Гибель империи. Северный фронт. Из дневника штабного офицера для поручений - Посевин Степан Степанович
— Что нам и говорить о таких высоких особах! — поспешил Дожа и язвительно улыбнулся.
— Да-а-а! — протянул Брег. — Правда, она большая аристократка и с математической точностью определяет свои жизненные шаги. Ее муж, Казбегоров, тоже солидный красивый мужчина, молодой и богатый аристократ с Северного Кавказа, по образованию филолог или доктор психологии, что-то вроде этого, и Генерального штаба полковник. Эти-то два «великана» и стоят теперь у нас перед глазами, если не столкнет их судьба с дороги нашей… — заключил Брег, подразумевая под супругами Казбегоровыми-Цепа всю российскую интеллигенцию, не согласную с идеями, проводимыми Центральным нелегальным советом крайне левых немногих рабочих и солдатских депутатов.

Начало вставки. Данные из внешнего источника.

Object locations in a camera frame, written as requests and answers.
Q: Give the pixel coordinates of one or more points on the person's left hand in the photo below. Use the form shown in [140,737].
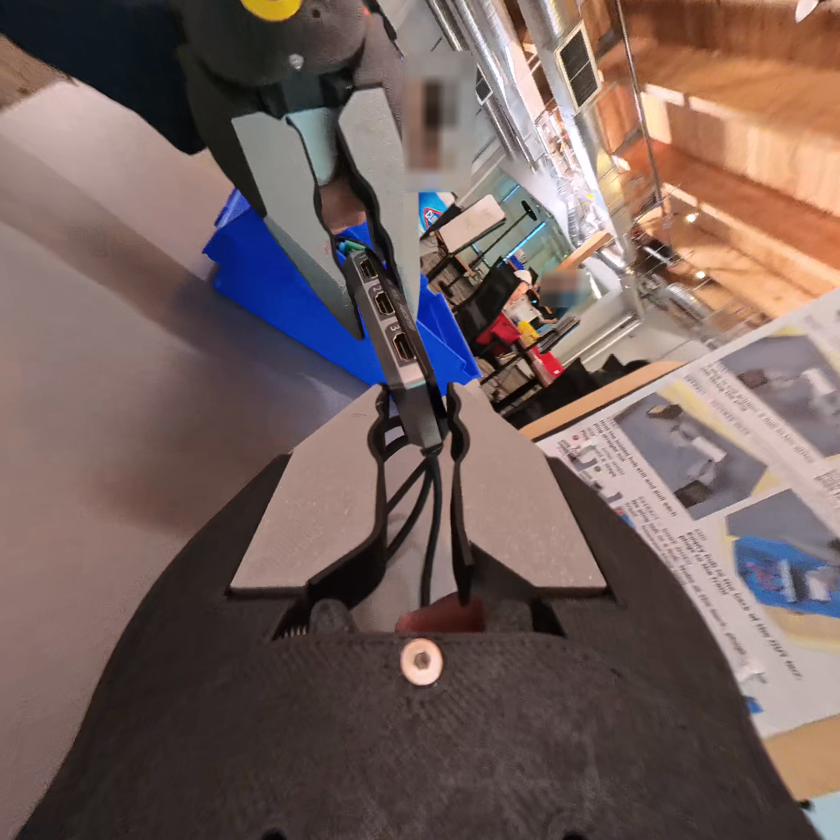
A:
[342,207]

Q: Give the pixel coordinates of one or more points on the blue plastic bin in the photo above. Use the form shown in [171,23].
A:
[275,282]

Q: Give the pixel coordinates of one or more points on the printed instruction sheet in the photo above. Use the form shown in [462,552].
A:
[709,492]

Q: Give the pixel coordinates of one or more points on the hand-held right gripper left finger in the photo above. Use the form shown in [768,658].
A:
[308,518]

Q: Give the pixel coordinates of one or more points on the white wipes canister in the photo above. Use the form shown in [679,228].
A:
[433,210]

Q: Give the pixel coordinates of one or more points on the black floor lamp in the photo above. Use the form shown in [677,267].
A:
[512,229]

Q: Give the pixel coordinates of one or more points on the white sign board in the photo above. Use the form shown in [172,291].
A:
[472,220]

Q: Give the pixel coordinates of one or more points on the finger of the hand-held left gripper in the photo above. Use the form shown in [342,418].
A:
[387,170]
[282,190]

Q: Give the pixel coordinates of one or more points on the black office chair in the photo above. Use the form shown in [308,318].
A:
[489,302]

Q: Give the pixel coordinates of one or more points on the yellow crate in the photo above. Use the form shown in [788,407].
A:
[525,326]

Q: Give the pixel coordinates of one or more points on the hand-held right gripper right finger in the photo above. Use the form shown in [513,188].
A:
[525,518]

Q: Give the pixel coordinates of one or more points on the red bag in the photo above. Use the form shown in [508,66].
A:
[502,334]

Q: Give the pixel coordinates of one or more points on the instruction sheet on stand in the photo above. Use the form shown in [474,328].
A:
[604,394]

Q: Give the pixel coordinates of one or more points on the silver air duct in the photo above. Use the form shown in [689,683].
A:
[564,118]

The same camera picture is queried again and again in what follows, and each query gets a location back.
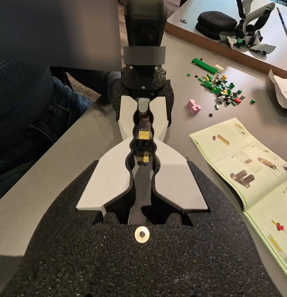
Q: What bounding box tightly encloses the person's left forearm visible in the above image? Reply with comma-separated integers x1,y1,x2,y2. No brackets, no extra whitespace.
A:
95,71,122,104

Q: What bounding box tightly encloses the grey desk with wooden edge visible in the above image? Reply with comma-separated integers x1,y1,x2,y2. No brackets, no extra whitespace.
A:
165,0,287,74

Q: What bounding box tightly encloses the pink brick figure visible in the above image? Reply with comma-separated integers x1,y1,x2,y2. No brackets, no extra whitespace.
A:
187,99,202,115

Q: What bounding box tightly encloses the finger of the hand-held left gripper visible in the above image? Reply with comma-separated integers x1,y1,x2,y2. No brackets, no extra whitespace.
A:
119,96,140,141
149,96,170,140

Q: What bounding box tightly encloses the black mesh chair back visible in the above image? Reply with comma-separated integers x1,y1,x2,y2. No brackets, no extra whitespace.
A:
195,10,238,40

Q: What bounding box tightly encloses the long black brick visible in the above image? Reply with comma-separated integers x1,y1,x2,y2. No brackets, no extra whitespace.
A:
135,139,156,154

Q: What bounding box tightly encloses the person's dark sweater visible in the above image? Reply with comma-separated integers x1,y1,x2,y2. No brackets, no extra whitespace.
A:
0,58,54,133

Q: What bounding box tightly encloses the pile of small bricks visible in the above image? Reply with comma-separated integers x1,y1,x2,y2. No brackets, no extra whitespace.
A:
198,73,246,110

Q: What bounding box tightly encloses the person's blue jeans leg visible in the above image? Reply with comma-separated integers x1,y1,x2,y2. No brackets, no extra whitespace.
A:
0,77,93,203

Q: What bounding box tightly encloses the open instruction booklet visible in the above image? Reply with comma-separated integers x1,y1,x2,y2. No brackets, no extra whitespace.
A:
189,117,287,278

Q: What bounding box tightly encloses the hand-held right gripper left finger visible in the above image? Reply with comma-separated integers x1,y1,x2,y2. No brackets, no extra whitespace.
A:
76,136,136,212

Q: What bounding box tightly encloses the grey and yellow brick assembly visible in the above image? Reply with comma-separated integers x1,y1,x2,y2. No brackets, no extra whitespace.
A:
134,126,156,167

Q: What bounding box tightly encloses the grey strap bundle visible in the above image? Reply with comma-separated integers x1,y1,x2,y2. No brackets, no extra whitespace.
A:
219,0,277,55

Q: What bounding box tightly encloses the crumpled white paper bag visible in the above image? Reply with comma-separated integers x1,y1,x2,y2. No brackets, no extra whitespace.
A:
268,69,287,109

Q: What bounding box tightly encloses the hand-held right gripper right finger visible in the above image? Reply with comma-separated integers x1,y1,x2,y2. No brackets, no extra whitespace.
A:
152,138,209,213

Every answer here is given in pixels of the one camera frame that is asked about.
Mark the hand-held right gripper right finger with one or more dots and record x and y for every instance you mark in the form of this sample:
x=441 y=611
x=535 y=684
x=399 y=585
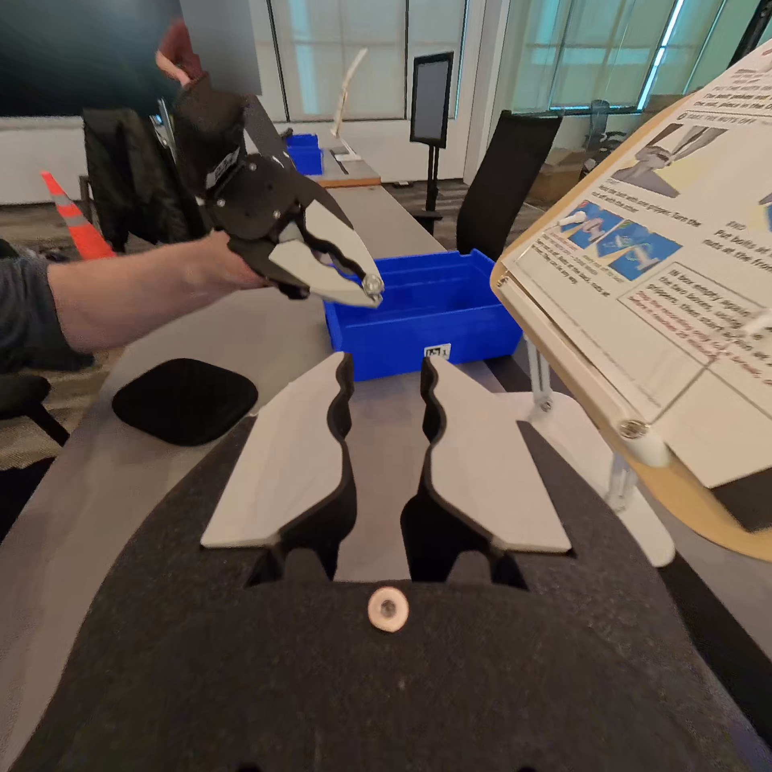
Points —
x=488 y=482

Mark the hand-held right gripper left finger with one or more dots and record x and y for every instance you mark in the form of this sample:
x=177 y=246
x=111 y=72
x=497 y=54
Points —
x=283 y=476

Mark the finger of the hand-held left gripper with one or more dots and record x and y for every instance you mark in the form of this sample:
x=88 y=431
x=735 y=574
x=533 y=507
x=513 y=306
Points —
x=338 y=235
x=313 y=277

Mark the silver hex bolt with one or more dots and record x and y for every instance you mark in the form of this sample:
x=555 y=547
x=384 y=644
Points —
x=374 y=283

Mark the blue bin with square label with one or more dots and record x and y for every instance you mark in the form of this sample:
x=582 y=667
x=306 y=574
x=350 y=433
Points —
x=422 y=344

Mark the person's left forearm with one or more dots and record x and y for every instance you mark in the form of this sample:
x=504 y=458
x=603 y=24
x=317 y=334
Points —
x=120 y=295

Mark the person's left hand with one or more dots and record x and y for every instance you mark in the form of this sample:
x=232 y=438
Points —
x=223 y=265

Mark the wooden desk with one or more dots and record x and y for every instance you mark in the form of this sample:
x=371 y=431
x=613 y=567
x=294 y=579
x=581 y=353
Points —
x=356 y=178

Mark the small blue bin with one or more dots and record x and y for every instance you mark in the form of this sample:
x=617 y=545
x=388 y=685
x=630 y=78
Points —
x=304 y=157

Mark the black monitor tripod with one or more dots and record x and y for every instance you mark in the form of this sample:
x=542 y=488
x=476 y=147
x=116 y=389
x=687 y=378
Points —
x=432 y=181

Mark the black jacket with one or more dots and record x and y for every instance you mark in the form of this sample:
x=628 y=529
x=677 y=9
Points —
x=132 y=175

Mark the black wrist rest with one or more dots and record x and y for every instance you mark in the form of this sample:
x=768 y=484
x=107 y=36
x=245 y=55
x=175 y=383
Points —
x=181 y=401

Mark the thin white stand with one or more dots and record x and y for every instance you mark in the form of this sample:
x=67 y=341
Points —
x=347 y=96

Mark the black monitor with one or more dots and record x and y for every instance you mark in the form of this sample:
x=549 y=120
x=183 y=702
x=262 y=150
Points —
x=431 y=99

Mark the orange traffic cone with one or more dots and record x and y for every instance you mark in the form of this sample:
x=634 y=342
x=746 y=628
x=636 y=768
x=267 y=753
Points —
x=78 y=223

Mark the wooden stand board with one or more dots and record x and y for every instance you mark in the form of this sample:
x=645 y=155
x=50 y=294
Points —
x=681 y=512

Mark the cardboard box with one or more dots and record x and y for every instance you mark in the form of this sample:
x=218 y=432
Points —
x=567 y=172

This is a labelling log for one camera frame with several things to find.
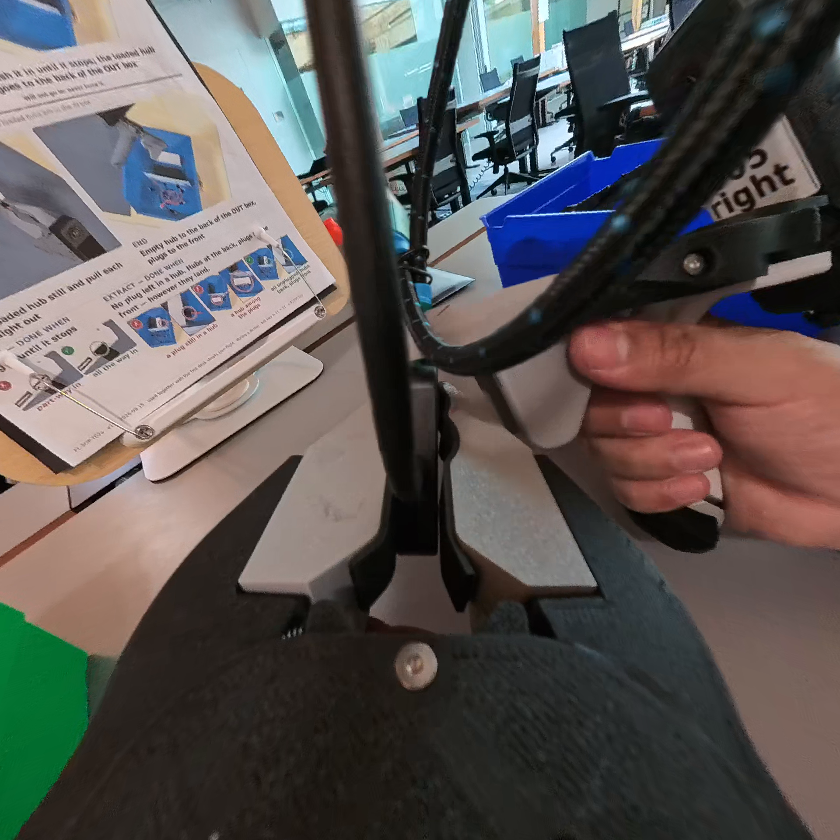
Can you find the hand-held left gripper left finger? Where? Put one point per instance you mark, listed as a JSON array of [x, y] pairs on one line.
[[308, 525]]

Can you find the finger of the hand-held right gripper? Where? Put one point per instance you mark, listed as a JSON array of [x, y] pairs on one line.
[[544, 302]]

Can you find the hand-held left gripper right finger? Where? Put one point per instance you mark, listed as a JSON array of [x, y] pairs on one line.
[[518, 525]]

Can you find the blue plastic bin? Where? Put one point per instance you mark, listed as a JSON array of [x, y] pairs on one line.
[[544, 223]]

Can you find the green plastic bin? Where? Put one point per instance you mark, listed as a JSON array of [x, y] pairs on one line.
[[39, 722]]

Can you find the person's right hand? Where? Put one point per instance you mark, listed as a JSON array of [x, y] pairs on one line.
[[754, 426]]

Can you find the white sign stand base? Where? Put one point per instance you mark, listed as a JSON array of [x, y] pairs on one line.
[[289, 374]]

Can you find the long wooden office desk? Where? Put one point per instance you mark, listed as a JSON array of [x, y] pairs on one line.
[[394, 148]]

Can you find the orange traffic cone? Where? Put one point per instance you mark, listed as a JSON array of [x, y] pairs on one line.
[[334, 233]]

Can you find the printed instruction sheet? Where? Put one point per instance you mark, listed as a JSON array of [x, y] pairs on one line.
[[216, 275]]

— Не судьба, товарищ, а наша власть, диктатура-то может сделать!.. — возразил ему Дожа, а затем, как бы от переутомления, вздохнул и начал вновь говорить почти спящим, пьяным голосом: — Казбегорова я знаю! Был у него на вилле «Казбегор» в Каловском ауле. Жену его, Нину, тоже знаю, но она уже, братище, наш товарищ, и сестры ее такие: Луша и Маруся, обе помещицы большие, с законченным образованием и, по слухам, вышли замуж за наших же «товарищей» прапорщиков: Лысько и Супротина, депутатов в Совете нашем от войск и комитетов Северного Кавказа…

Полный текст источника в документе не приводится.